MM-SAP: A Comprehensive Benchmark for Assessing Self-Awareness of Multimodal Large Language Models in Perception
Yuhao Wang, Yusheng Liao, Heyang Liu, Hongcheng Liu, Yu Wang, Yanfeng Wang
TL;DR
The paper defines self-awareness in multimodal perception by extending the knowledge-quadrant framework to include visual inputs and introduces MM-SAP, a three-subdataset VQA benchmark (BasicVisQA, KnowVisQA, BeyondVisQA) to evaluate what MLLMs know and do not know about images. It presents rigorous evaluation of 13 MLLMs, revealing pronounced gaps between closed-source and open-source models in recognizing knowledge boundaries and handling unknowns, as well as varying refusal behaviours. The study shows that while some models excel at known visual information and refusing unknowns, overall self-awareness in perception remains limited, underscoring the need for strategies to mitigate hallucinations and improve reliability.
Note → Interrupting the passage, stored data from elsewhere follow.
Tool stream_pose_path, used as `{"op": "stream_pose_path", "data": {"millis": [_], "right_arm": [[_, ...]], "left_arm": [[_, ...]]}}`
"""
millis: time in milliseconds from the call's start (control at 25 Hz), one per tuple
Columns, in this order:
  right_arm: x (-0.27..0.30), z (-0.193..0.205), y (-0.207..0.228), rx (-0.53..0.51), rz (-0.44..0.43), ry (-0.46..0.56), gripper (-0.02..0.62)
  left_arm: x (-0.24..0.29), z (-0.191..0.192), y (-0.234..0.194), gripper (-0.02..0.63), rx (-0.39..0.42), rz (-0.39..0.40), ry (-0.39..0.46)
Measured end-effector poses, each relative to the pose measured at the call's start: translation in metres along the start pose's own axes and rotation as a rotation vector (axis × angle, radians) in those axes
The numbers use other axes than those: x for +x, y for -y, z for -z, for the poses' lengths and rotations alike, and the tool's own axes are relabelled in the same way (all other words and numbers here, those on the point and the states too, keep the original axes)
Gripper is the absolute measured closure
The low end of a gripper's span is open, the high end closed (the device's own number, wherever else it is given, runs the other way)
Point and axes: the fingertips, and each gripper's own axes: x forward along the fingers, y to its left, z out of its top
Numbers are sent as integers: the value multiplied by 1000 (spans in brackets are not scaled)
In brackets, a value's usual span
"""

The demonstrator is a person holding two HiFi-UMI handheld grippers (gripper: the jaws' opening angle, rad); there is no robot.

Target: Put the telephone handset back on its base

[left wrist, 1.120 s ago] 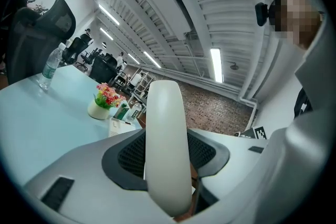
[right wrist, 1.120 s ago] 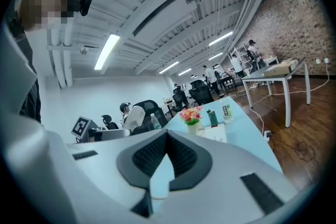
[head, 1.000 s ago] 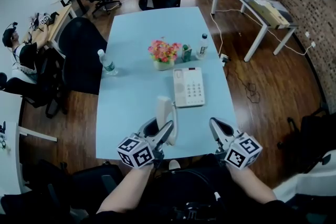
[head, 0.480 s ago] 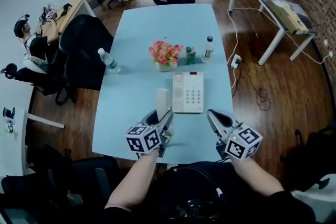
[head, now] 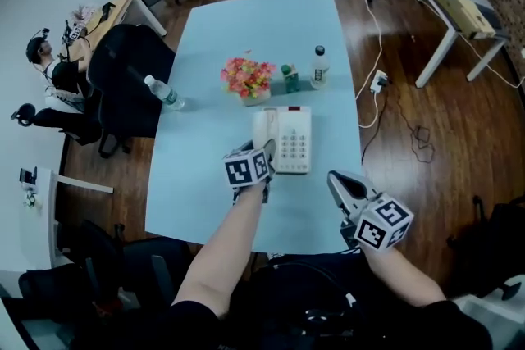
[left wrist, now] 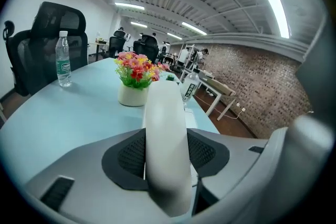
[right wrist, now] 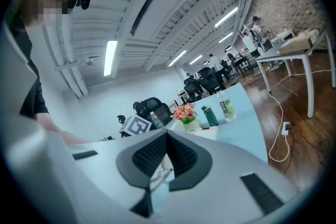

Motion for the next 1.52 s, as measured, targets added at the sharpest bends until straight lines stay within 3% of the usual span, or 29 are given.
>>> {"op": "stream_pose_path", "data": {"millis": [320,680,880,1000,1320,1440,1480,1520], "right_arm": [[-14,-3,7,23,21,32,580],[-24,-3,15,35,77,51,580],[-27,-6,18,43,101,67,580],[-29,-6,17,42,112,73,580],[-21,-2,3,19,104,70,580],[-13,-1,-10,-14,90,73,580],[-12,-1,-15,-28,88,80,580],[-11,-2,-20,-41,87,87,580]], "left_arm": [[41,5,-12,397,35,-71,-91],[63,9,-19,396,28,-96,-133],[68,13,-19,385,112,-124,-170],[64,6,-20,348,140,-140,-138],[38,-11,-7,350,109,-64,-64],[25,-13,-5,350,68,1,-29],[18,-14,-3,379,53,32,-10],[11,-14,-1,466,45,60,8]]}}
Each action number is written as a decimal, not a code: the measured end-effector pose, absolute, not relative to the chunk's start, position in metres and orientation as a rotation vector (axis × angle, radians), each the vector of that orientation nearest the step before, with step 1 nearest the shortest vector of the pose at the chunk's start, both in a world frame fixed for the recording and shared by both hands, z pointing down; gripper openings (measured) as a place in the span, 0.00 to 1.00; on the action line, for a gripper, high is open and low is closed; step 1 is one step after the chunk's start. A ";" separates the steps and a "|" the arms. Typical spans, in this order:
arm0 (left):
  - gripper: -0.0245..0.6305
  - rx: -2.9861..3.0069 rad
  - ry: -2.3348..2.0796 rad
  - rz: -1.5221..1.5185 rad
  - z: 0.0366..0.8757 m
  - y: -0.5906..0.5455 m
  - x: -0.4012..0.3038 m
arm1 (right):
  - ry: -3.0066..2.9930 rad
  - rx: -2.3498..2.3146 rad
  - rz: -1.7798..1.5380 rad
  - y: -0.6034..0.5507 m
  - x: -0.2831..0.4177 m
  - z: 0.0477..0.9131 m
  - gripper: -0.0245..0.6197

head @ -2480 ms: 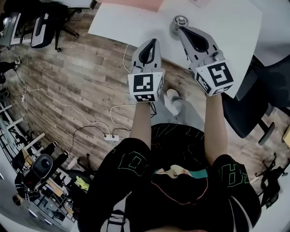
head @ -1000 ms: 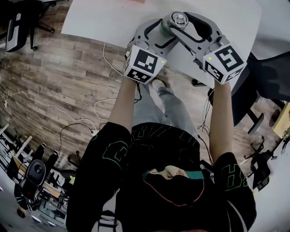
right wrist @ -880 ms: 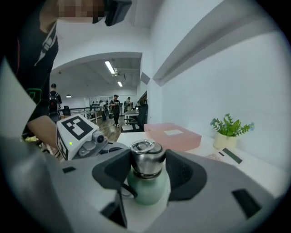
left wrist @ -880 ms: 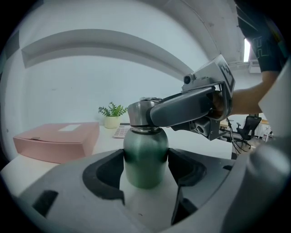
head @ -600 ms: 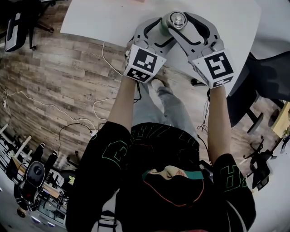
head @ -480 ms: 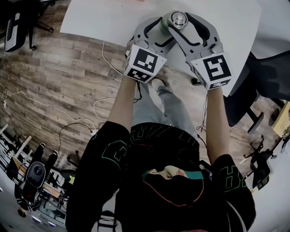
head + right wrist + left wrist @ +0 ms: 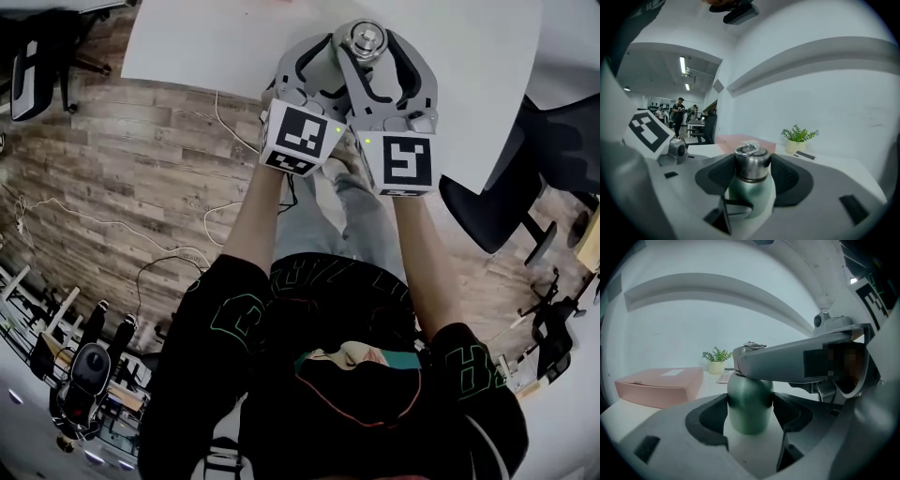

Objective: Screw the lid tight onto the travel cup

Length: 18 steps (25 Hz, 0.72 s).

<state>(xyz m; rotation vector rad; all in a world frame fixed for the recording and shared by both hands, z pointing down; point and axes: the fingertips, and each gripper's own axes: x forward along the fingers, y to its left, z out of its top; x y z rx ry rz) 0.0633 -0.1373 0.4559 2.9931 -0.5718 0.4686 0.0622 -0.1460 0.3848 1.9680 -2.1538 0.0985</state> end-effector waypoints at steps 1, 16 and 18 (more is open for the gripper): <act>0.52 3.002 -0.567 0.467 0.454 -0.138 0.064 | -2.151 1.979 0.099 -0.146 0.062 0.384 0.41; 0.52 3.002 -0.523 0.488 0.455 -0.139 0.066 | -2.397 1.484 0.123 -0.135 0.062 0.382 0.48; 0.52 3.000 -0.517 0.492 0.455 -0.139 0.066 | -2.426 1.416 0.126 -0.136 0.064 0.380 0.48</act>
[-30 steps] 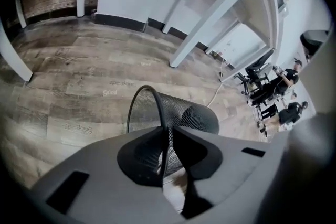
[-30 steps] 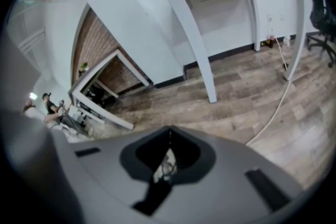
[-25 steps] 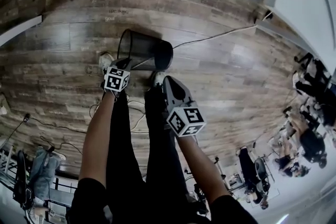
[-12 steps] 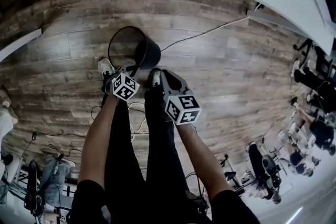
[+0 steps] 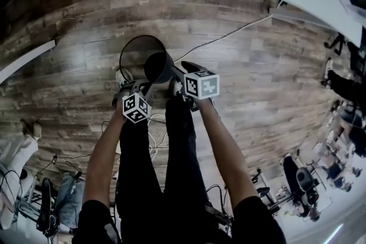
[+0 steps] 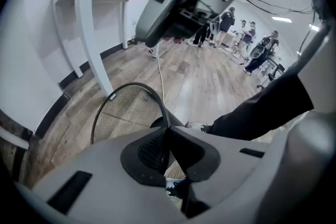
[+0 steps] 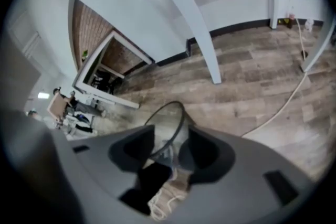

By making datasets and code available, MM-SAP provides a practical framework to push toward more trustworthy, self-aware multimodal systems.
Abstract
Recent advancements in Multimodal Large Language Models (MLLMs) have demonstrated exceptional capabilities in visual perception and understanding. However, these models also suffer from hallucinations, which limit their reliability as AI systems. We believe that these hallucinations are partially due to the models' struggle with understanding what they can and cannot perceive from images, a capability we refer to as self-awareness in perception. Despite its importance, this aspect of MLLMs has been overlooked in prior studies. In this paper, we aim to define and evaluate the self-awareness of MLLMs in perception. To do this, we first introduce the knowledge quadrant in perception, which helps define what MLLMs know and do not know about images. Using this framework, we propose a novel benchmark, the Self-Awareness in Perception for MLLMs (MM-SAP), specifically designed to assess this capability. We apply MM-SAP to a variety of popular MLLMs, offering a comprehensive analysis of their self-awareness and providing detailed insights. The experiment results reveal that current MLLMs possess limited self-awareness capabilities, pointing to a crucial area for future advancement in the development of trustworthy MLLMs. Code and data are available at https://github.com/YHWmz/MM-SAP.